If the underlying facts or circumstances relied upon by a plaintiff may be a proper subject of relief, he ought to be afforded an opportunity to test his claim on the merits. In the absence of any apparent or declared reason-such as undue delay, bad faith or dilatory motive on the part of the movant, repeated failure to cure deficiencies by amendments previously allowed, undue prejudice to the opposing party by virtue of allowance of the amendment, futility of amendment, etc.-the leave sought should, as the rules require, be "freely given."

371 U.S. 178, 182, 83 S.Ct. 227, 230, 9 L.Ed.2d 222 (1962).

The district court did not abuse its discretion in refusing to allow the plaintiffs to amend their complaint. The plaintiffs filed the motion six weeks before trial, see Lyons v. Board of Education of Charleston Reorganization School District No. 1, 523 F.2d 340, 348 (8th Cir. 1975), two years after commencing the action, see Rogers v. Valentine, 426 F.2d 1361, 1362 (2d Cir. 1970) (per curiam ), and several months after the parties had completed discovery. Since the motion injected an entirely new theory of liability into the lawsuit, it would have required reopening discovery and further delayed the trial. Amending the complaint at this late stage clearly would have prejudiced the defendant, who, having successfully defended against the initial allegations, may have been forced to duplicate its efforts if discovery were reopened. Troxel Mfg. Co. v. Schwinn Bicycle Co., 489 F.2d 968, 970-71 (6th Cir. 1973), cert. denied, 416 U.S. 939, 94 S.Ct. 1942, 40 L.Ed.2d 290 (1974). The plaintiffs, moreover, offered no explanation for their delay in seeking to amend the complaint. See Douglass v. First National Realty Corp., 437 F.2d 666, 668 n.1 (D.C.Cir.1970) (per curiam ). The theory of liability was not novel and did not depend on facts discovered late in the discovery process.
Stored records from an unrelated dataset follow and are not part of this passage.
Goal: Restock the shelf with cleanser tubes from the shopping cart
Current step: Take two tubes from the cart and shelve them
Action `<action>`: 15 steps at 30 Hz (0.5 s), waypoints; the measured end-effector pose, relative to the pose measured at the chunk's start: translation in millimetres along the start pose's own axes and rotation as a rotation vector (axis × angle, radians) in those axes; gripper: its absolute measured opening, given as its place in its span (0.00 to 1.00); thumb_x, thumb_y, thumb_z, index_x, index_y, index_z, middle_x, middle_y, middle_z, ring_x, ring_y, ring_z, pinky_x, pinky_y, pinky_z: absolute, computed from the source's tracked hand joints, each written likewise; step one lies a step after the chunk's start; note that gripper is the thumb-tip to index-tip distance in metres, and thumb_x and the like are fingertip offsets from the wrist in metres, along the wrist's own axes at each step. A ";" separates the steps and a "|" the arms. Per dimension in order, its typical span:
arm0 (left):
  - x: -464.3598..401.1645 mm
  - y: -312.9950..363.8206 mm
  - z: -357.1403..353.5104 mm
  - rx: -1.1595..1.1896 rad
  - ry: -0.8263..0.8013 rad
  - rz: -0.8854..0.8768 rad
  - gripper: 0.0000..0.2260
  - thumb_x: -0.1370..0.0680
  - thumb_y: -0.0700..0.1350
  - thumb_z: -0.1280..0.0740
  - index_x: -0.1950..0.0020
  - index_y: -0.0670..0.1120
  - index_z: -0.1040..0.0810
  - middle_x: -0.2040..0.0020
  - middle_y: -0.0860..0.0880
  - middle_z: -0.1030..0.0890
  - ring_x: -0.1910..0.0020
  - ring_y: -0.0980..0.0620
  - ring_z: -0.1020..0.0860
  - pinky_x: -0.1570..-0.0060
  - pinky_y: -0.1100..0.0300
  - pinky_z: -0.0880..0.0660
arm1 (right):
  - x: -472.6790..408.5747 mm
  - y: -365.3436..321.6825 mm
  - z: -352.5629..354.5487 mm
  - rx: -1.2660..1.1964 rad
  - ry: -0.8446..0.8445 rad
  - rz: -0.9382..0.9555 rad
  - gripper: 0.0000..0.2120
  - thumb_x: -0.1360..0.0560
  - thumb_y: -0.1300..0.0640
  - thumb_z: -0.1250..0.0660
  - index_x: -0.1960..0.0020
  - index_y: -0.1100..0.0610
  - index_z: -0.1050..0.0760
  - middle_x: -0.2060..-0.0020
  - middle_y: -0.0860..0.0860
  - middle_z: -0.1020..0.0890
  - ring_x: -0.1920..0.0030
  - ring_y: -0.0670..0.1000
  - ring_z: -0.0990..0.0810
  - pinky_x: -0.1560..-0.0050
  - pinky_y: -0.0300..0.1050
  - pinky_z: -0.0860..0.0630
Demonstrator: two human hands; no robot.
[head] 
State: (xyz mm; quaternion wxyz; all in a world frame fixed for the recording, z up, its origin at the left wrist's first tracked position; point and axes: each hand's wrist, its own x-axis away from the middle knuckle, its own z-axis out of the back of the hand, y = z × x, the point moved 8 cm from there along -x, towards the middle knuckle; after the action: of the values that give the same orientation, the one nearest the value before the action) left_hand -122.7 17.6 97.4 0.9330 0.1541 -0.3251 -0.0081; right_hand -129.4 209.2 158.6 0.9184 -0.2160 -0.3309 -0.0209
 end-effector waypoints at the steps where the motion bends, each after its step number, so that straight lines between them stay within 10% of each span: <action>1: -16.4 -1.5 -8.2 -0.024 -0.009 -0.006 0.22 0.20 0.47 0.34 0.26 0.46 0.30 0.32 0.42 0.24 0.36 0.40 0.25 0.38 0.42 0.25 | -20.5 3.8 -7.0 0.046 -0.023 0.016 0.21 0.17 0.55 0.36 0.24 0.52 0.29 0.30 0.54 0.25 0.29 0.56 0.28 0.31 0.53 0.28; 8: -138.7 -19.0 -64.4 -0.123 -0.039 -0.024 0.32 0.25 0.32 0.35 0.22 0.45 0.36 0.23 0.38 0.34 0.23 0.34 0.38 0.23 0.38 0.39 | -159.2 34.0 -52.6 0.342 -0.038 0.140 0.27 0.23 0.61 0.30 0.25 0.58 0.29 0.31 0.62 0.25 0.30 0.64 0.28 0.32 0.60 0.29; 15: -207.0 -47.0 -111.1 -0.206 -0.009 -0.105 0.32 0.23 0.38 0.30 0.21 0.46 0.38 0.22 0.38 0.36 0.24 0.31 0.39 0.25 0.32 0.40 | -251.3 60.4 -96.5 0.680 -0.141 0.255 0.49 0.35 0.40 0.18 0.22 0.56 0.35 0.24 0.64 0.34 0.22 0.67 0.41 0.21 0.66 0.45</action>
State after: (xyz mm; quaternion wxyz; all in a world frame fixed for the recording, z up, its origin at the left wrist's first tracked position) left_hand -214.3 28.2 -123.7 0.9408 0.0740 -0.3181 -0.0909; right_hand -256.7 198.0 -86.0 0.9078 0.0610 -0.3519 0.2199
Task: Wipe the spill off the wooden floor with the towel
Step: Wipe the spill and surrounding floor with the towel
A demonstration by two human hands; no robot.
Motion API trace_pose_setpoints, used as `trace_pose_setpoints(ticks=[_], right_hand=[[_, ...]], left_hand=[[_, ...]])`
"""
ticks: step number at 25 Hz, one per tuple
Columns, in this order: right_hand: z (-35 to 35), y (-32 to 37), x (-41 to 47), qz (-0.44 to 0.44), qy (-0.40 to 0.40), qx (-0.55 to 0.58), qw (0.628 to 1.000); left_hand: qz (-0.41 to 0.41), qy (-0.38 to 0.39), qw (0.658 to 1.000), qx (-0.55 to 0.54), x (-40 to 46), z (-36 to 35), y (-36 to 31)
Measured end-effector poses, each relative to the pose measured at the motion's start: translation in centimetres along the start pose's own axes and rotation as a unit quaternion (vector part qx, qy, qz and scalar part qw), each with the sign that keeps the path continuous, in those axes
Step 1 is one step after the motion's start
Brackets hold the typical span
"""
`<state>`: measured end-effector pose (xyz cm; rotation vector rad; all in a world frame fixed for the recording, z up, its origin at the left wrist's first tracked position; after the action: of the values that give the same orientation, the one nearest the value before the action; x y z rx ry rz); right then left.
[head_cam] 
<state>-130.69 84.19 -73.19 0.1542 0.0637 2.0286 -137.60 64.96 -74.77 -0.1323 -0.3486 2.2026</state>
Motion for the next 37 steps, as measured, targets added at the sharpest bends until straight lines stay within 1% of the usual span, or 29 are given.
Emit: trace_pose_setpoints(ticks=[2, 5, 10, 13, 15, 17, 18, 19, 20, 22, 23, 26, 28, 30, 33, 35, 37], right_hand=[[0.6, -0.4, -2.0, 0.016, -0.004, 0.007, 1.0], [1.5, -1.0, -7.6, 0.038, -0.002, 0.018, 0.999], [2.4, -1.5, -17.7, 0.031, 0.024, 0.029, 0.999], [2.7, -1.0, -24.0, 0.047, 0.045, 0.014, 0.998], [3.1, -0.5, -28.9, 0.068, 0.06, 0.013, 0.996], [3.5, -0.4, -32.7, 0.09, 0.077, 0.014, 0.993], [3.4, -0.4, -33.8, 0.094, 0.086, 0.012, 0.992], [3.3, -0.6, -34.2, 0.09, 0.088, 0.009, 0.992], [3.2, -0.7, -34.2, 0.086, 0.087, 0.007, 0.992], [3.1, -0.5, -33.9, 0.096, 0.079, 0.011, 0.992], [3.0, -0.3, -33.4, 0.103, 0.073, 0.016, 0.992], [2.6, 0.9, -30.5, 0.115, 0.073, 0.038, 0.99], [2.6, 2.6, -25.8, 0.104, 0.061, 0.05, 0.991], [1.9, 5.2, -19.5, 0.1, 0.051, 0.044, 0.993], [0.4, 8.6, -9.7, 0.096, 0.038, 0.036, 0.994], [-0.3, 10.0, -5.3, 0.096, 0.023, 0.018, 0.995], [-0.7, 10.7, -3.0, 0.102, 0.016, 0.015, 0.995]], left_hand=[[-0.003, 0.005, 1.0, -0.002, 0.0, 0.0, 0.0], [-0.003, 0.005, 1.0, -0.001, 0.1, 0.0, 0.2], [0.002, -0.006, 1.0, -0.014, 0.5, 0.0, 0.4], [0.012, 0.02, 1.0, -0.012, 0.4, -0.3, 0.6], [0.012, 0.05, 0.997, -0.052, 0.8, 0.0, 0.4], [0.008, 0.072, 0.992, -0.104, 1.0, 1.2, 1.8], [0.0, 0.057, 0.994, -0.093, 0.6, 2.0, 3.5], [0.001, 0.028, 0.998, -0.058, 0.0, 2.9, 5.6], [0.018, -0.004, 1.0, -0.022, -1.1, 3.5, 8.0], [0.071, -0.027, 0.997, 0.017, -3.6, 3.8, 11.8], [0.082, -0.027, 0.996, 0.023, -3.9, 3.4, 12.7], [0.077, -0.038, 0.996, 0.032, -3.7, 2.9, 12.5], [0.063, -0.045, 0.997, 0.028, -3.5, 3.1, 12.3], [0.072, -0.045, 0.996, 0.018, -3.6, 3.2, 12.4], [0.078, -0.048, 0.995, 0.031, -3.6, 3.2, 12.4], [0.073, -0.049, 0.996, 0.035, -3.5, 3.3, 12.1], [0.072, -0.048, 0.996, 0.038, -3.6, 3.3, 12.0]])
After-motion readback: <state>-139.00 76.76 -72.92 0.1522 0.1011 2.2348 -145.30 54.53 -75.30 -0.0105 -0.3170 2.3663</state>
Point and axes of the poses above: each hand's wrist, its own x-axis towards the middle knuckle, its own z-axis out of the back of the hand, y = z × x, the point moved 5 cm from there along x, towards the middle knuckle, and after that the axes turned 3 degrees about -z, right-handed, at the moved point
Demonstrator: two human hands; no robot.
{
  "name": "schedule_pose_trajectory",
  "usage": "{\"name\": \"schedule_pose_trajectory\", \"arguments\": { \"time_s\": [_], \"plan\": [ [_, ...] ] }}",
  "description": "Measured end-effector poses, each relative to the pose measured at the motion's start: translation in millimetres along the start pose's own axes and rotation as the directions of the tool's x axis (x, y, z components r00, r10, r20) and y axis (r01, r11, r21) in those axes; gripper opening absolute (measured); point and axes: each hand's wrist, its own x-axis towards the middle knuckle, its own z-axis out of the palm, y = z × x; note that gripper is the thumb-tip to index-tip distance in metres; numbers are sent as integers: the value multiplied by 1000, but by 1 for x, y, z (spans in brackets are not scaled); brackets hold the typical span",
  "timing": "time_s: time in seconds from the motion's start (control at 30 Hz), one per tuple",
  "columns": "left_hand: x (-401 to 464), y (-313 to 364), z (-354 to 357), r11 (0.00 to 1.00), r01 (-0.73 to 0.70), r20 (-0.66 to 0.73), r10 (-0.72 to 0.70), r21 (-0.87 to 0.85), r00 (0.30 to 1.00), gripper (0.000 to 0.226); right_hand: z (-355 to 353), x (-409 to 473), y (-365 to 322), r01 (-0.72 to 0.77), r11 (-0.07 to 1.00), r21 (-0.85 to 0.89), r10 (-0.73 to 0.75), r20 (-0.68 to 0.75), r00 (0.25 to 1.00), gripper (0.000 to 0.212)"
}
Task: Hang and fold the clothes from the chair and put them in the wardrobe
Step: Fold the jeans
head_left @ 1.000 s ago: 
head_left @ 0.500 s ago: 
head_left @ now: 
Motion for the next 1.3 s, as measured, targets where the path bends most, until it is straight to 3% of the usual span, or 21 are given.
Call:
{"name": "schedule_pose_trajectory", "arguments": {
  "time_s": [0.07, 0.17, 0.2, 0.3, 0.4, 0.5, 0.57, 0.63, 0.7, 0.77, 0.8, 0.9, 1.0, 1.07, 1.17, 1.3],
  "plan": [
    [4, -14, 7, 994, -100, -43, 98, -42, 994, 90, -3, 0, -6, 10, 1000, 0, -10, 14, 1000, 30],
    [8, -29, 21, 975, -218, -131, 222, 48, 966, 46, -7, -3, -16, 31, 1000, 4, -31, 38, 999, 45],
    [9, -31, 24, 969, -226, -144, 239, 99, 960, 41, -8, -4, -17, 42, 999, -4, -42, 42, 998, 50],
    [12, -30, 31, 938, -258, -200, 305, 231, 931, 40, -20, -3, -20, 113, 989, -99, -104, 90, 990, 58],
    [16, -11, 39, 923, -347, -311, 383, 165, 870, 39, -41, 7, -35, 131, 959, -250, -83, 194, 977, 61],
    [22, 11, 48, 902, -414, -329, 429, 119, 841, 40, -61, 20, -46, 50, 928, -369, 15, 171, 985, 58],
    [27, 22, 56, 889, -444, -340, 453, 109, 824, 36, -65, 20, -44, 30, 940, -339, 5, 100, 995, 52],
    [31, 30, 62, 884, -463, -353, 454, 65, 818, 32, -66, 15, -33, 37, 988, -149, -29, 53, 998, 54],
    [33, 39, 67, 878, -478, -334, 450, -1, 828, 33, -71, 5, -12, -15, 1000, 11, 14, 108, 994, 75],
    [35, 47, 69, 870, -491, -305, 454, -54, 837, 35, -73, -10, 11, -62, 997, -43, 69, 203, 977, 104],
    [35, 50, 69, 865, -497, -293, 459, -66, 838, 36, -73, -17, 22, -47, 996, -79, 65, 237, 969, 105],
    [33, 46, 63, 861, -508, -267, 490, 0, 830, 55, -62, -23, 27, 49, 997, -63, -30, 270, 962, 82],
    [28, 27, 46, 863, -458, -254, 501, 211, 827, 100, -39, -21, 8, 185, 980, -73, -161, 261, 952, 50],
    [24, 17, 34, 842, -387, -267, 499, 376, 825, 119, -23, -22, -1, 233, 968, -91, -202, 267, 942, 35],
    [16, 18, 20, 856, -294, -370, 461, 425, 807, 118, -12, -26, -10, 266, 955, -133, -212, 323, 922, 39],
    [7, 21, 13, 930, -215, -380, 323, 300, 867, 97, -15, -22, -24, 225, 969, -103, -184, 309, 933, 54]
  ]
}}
Even though a request to amend the complaint should be freely granted, the district court did not abuse its discretion by denying plaintiffs' motion here.

II

The plaintiffs next argue that the district court erred in granting the defendant's motion for summary judgment on count eleven, which alleged that the franchisor-franchisee relationship imposes a fiduciary obligation on White Hen to account to the plaintiffs for all sums which it had received from them under the agreement (including especially advertising funds, funds collected for insurance, and the franchise fee). In their Reply Brief, plaintiffs...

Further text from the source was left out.